▶ **WHAT YOU SHOULD DO**:
Where in the listing does the string "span" appear? Copy every line that holds it.

▶ **GIVEN DATA**:
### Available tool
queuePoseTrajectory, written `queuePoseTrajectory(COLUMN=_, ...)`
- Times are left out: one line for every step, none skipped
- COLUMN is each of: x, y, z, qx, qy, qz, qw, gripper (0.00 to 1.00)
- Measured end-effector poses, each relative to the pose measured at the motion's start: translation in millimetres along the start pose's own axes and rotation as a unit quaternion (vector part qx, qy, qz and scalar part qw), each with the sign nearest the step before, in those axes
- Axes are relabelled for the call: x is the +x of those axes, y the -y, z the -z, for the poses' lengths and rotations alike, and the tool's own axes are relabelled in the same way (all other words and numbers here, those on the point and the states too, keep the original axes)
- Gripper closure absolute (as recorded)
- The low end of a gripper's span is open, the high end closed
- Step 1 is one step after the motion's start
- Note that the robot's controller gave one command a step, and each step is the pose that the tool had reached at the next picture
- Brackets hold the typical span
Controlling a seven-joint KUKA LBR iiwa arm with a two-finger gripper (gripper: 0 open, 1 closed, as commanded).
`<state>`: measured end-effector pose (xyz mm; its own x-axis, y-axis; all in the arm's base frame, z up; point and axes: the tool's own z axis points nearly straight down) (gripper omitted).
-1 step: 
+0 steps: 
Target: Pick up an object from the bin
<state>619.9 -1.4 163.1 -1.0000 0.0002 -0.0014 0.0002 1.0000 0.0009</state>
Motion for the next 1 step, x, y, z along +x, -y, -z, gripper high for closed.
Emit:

▶ **THE COMPLETED TASK**:
- The low end of a gripper's span is open, the high end closed
- Brackets hold the typical span

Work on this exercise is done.